Thankfully, the rest of us Euros never took that Anglo hysteria all too seriously:

I really don’t think that circumcision being a muslim practice too - which I am aware is the case - has very much to do with the reason it became popular in the US. I would be very surprised to find that doctors in the Anglosphere in the 1930s or 1850s were copying any practices at all from Islamic countries.

In any case, circumcision seems to be broader than either religion - they circumcised boys in ancient Egypt. Even some pre-contact Australian Aboriginal groups did it. Who knows who invented it in the first place.
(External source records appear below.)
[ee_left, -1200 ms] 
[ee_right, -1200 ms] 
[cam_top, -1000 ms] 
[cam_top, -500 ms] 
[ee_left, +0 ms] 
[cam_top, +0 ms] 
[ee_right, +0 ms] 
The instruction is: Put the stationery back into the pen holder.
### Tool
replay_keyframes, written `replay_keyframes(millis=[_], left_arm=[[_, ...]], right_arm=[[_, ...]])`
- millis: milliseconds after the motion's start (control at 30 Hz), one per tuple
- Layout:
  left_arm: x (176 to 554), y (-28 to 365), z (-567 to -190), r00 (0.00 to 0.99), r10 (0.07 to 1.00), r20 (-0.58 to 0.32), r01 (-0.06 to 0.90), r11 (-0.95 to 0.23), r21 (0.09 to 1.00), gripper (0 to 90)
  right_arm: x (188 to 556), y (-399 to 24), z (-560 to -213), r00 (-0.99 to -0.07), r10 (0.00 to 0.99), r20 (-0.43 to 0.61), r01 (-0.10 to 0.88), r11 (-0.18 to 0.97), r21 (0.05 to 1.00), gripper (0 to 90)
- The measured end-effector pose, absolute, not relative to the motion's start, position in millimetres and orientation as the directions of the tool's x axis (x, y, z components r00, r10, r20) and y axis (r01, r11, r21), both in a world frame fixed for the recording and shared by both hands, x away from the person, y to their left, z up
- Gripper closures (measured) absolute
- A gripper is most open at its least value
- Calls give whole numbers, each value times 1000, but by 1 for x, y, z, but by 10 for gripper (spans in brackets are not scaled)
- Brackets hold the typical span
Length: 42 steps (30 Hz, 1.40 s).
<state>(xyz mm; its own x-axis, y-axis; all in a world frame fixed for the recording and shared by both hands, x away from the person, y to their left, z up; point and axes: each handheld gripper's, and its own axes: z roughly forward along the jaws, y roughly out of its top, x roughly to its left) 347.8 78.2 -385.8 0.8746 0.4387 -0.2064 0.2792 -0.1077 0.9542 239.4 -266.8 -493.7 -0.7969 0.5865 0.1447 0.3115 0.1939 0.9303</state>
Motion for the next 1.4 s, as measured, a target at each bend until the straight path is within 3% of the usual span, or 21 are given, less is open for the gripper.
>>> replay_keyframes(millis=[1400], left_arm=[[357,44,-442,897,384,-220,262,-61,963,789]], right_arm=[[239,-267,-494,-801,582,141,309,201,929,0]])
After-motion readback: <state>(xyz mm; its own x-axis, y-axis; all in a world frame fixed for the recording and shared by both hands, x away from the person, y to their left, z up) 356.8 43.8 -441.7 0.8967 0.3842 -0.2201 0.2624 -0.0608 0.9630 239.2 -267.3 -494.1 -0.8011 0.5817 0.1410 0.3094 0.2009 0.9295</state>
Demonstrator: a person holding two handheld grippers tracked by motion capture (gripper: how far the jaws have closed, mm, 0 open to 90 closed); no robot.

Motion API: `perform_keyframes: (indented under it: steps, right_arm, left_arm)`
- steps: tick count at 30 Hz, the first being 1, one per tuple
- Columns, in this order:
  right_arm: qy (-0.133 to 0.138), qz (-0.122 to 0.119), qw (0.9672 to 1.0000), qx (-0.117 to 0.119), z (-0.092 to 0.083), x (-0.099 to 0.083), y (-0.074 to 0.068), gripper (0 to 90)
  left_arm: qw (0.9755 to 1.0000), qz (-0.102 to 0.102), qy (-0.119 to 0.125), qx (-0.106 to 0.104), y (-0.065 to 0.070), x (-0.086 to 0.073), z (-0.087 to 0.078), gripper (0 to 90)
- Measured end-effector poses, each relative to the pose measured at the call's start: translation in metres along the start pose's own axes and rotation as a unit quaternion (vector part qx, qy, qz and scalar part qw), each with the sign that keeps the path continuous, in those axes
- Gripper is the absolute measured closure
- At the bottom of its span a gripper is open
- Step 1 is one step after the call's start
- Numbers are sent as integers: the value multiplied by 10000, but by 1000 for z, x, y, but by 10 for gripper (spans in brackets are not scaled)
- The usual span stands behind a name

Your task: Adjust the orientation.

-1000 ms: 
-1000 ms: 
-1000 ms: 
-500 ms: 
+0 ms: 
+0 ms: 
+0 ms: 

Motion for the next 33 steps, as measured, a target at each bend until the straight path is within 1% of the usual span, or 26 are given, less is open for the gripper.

Man, they did even more horrible things to the male genitalia.
(NSFW)http:en.wikipedia.org/wiki/Penile_subincision

A rather delicate question that I’ve wondered about is how women from countries where make circumcision is nearly universal make of the fact that it is very rare in European countries. I’m German and (consequently, I am inclined to say) unclipped, and the one American girl I’ve ever slept with mentioned in passing that she had never seen an uncircumcised member before. She didn’t say anything more about it (which I think was a polite thing to do), but I’ve ever since wondered whether women would be disgusted, even slightly, by this.

Some American women are, in fact, either surprised, freaked out, or disgusted by a human penis in its natural state. Some other don’t care, might note the difference in passing, and move on to some other topic of conversation.

Some probably would be slightly disgusted. I wasn’t. Surprised, maybe, but not disgusted. The gentleman in question was from India. I guess there are some American men who aren’t circumcised these days but I think they are mostly younger than my demographic. But maybe women today don’t see their first uncut one at 35 years old, as I did, so they wouldn’t be surprised OR disgusted.

ETA I forgot this thread was still in GQ. Sorry for continuing the hijack.

Best user name / post combintation ever! :wink:

ETA: I slept with an American girl once. She didn’t mention what she thought about the matter, and I didn’t think to ask.